▶ _PROBLEM TO SOLVE_
The output should be limited to the line holding "When you are" and the lines after it through the end of the entries, each restated exactly.

▶ _TASK MATERIAL_
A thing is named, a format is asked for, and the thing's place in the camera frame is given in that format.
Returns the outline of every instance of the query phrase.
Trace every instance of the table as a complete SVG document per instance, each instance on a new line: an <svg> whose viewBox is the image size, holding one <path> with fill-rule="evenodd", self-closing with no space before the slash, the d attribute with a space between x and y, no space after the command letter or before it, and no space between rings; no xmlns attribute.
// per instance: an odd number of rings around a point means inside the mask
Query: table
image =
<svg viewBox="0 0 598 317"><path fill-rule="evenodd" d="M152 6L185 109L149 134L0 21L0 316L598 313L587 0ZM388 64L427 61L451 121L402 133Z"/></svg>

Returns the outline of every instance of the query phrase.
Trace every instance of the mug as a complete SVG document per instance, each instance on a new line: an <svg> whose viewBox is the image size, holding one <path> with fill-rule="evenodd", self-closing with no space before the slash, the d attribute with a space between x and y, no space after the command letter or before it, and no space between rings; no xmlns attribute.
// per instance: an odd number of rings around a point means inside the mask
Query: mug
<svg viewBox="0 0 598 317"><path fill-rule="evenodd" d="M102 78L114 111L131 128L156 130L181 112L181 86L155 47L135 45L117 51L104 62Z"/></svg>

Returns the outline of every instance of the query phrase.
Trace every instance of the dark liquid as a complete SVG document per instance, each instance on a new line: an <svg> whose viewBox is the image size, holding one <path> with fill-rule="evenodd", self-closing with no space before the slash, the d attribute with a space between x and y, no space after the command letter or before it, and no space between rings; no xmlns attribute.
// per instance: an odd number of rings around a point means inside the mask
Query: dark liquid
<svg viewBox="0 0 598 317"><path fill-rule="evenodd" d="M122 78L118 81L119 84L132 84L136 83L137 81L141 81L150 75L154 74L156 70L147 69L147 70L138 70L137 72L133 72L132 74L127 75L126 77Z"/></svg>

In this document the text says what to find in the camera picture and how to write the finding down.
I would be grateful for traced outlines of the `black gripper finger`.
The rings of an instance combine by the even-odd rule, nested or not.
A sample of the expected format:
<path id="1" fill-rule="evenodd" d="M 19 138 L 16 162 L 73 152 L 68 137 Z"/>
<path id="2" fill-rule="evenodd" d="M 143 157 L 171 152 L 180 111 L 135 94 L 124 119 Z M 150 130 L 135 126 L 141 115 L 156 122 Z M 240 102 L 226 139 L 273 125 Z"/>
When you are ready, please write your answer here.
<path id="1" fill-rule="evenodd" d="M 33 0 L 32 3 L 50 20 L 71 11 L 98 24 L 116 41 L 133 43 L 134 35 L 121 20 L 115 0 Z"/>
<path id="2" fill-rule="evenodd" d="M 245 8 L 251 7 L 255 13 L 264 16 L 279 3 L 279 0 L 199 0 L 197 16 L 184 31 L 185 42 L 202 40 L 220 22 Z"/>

▶ _ANSWER SECTION_
When you are ready, please write your answer here.
<path id="1" fill-rule="evenodd" d="M 33 0 L 32 3 L 50 20 L 71 11 L 98 24 L 116 41 L 133 43 L 134 35 L 121 20 L 115 0 Z"/>
<path id="2" fill-rule="evenodd" d="M 245 8 L 251 7 L 255 13 L 264 16 L 279 3 L 279 0 L 199 0 L 197 16 L 184 31 L 185 42 L 202 40 L 220 22 Z"/>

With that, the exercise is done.